Sharon Pelletier, a waitress at Izzy’s Steaks & Chops in Corte Madera, experienced symptoms of a heart attack during the lunch shift. Corte Madera firefighter-paramedics arrived quickly and restarted Pelletier’s heart twice while transporting her to MGH. Emergency Department personnel restarted her heart a third time.

Thirty minutes after arrival at MGH, she had been taken to the hospital’s Cardiac Catheterization Lab, where Dr. Strunk employed angioplasty to open a totally blocked artery.

“Without the outstanding work of the paramedics and the emergency angioplasty, Sharon would not have made it,” said Dr. Strunk after the procedure. “In this case we did significantly better than the national target of opening blocked arteries within 90 minutes of the patient’s arrival at the hospital.”

The three top indicators cited in the National Cardiovascular Data Registry, and MGH’s performance, are:


  • "Angiographic success," defined as the number of cases in which artery blockages were reduced to no more than 20 percent, MGH ranked in the 100th percentile of 781 hospitals reporting.

  • The amount of time needed to open blocked arteries once a patient arrives at the hospital.
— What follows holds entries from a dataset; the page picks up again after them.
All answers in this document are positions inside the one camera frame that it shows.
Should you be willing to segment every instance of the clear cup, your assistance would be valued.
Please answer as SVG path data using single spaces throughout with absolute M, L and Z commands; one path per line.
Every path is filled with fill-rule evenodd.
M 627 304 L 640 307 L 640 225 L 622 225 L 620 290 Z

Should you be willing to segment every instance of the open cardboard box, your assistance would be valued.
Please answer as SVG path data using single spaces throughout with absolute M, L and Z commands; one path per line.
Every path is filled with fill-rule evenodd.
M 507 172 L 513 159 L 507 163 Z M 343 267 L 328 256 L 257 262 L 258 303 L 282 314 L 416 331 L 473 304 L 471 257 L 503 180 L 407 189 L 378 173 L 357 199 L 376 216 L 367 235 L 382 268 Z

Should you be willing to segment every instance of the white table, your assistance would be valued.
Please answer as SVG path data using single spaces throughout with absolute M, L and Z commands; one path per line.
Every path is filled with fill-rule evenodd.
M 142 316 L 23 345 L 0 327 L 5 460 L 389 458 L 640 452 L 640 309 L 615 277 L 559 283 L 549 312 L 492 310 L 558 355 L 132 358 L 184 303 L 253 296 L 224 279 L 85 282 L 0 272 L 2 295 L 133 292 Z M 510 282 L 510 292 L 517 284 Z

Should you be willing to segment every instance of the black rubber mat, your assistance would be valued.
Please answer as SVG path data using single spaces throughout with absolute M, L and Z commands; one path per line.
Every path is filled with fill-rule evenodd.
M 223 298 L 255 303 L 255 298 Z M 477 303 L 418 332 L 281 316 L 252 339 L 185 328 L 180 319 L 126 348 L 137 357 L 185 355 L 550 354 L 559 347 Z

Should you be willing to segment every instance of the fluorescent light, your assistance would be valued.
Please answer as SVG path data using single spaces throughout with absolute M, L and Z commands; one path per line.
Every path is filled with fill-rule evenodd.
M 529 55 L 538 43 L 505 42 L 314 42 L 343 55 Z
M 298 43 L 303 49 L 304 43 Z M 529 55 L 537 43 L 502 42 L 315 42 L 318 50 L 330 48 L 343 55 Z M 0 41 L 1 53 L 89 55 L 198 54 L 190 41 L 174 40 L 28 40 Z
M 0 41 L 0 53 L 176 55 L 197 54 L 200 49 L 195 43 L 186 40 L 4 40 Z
MGH ranked in the 80th percentile, with 82.1 percent of patients receiving this critical treatment within the first 90 minutes.

  • "Risk-adjusted mortality." The hospital's 0.59 percent mortality rate placed it in the 91st percentile when compared with 717 hospitals.
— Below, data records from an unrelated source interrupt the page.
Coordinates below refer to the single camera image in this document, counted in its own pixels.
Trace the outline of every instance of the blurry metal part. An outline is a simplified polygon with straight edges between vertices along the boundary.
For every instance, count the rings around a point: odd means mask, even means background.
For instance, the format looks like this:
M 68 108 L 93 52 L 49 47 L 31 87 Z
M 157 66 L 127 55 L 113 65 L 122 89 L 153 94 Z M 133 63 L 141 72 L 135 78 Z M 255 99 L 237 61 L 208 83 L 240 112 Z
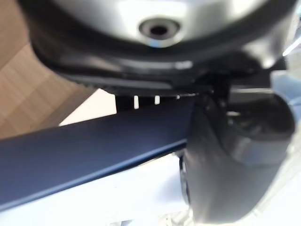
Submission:
M 188 190 L 188 185 L 187 185 L 185 162 L 183 160 L 184 151 L 185 151 L 185 149 L 183 149 L 181 151 L 182 154 L 181 154 L 181 156 L 179 156 L 180 177 L 181 177 L 181 187 L 182 187 L 183 198 L 185 200 L 185 203 L 189 204 L 189 190 Z
M 301 36 L 298 37 L 296 40 L 294 40 L 293 43 L 287 47 L 287 49 L 283 52 L 283 56 L 285 57 L 289 55 L 291 52 L 297 49 L 300 44 L 301 44 Z
M 182 148 L 192 102 L 172 101 L 0 141 L 0 211 Z
M 299 12 L 301 9 L 300 6 L 301 6 L 301 1 L 299 0 L 297 3 L 296 11 L 294 13 L 291 25 L 290 25 L 287 40 L 285 43 L 285 48 L 288 48 L 292 44 L 292 42 L 296 39 L 296 31 L 297 31 L 298 27 L 300 26 L 300 12 Z
M 231 26 L 268 0 L 53 1 L 65 12 L 99 32 L 122 40 L 145 43 L 139 32 L 139 26 L 145 20 L 174 20 L 181 26 L 182 40 L 187 41 L 206 37 Z
M 234 89 L 231 89 L 231 92 L 233 93 L 265 93 L 265 94 L 271 94 L 273 93 L 272 89 L 269 89 L 269 88 L 246 88 L 246 89 L 243 89 L 243 88 L 234 88 Z
M 63 77 L 80 83 L 82 81 L 82 76 L 80 75 L 67 75 L 60 74 Z M 138 80 L 130 80 L 130 79 L 121 79 L 121 78 L 103 78 L 103 77 L 95 77 L 95 76 L 84 76 L 84 80 L 87 84 L 104 84 L 106 86 L 122 86 L 122 87 L 133 87 L 136 86 L 140 89 L 172 89 L 172 86 L 167 82 L 161 81 L 138 81 Z
M 293 15 L 287 15 L 280 23 L 271 27 L 264 36 L 246 44 L 243 51 L 258 60 L 263 69 L 274 66 L 284 51 L 289 33 L 287 28 L 291 24 L 292 17 Z

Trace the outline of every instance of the black plastic bracket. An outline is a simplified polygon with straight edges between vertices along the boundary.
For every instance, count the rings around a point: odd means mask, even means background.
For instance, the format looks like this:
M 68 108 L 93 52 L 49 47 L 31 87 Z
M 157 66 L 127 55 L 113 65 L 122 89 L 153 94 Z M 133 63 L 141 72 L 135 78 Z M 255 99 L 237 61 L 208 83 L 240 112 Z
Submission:
M 237 221 L 260 201 L 285 159 L 293 115 L 273 94 L 229 106 L 200 97 L 191 120 L 183 169 L 195 221 Z

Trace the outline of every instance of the bolt hole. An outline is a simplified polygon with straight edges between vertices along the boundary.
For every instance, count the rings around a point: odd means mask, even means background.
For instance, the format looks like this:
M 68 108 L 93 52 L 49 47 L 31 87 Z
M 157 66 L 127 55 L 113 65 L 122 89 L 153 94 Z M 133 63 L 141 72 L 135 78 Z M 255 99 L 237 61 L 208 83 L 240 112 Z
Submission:
M 150 32 L 153 35 L 162 36 L 162 35 L 167 34 L 168 29 L 165 26 L 157 25 L 157 26 L 152 27 L 150 29 Z

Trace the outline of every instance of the wooden floor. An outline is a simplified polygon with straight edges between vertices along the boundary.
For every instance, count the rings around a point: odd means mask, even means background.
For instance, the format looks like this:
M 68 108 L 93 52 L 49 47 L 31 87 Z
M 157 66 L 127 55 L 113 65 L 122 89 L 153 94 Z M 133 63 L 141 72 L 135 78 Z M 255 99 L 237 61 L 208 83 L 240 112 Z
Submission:
M 0 138 L 58 125 L 94 90 L 40 64 L 14 0 L 0 0 Z
“These results show what an outstanding program we have in Marin County,” said Dr. Strunk. “We started our coronary angioplasty program a decade ago and were one of the first hospitals in Northern California to offer angioplasty services for heart-attack patients. These results show what an experienced and committed staff can do in a very difficult situation.”
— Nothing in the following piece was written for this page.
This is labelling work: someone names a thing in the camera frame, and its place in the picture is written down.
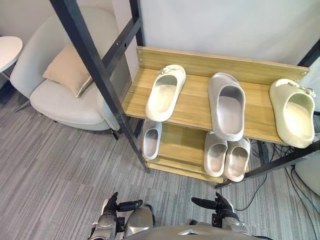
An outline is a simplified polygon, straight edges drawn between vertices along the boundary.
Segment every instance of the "black metal frame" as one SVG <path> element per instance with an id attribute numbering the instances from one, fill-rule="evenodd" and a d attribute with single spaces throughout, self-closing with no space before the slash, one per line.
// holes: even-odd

MGH was the first Marin County-certified STEMI receiving and treatment center. (STEMI is a term that refers to the most acute form of heart attack.) The hospital’s success in establishing this center resulted in Dr. Strunk being named to a statewide panel whose goal is to bring other California hospitals up to STEMI center standards.

The amount of time it takes to open blocked arteries once a patient arrives at the hospital is a key measurement, as cardiologists consider the first 90 minutes after arrival at the hospital as being the “golden window.” Opening blocked arteries during this time vastly increases a person’s chance of recovering from the heart attack, and decreases the chance that he or she will die.

By treating 82.1 percent of patients within the first 90 minutes, MGH outperformed 80 percent of all hospitals reporting in this measurement.
“The seven other measurements reported in the American College of Cardiology Foundation survey are not as clinically significant as the three top indicators,” Dr. Strunk said.

These measured MGH’s performance related to bleeding incidents; length of hospital stay; number of stents used per procedure; number of patients prescribed a stroke-preventing drug; frequency of angioplasty when it was later determined that the procedure was not needed; and success in opening arteries without significant adverse effects. MGH’s scores in these measurements all met or exceeded national norms.

In a separate study of Medicare patients who underwent coronary angioplasty, MGH logged a perfect score. Of 21 Medicare-eligible patients treated from October 2006 to June 2007, 100 percent had blocked arteries opened within 90 minutes of arriving at the hospital, according to the U.S. Department of Health and Human Service’s Hospital Compare website, www.hospitalcompare.hhs.gov/. (Because the number of patients was below the statistical threshold of 25, Medicare does not consider MGH’s score to be “statistically significant.”)

Said Dr. Strunk, “Taken together, the results of these two surveys confirm the value of our ongoing commitment to providing the best possible cardiac care to our Marin neighbors.”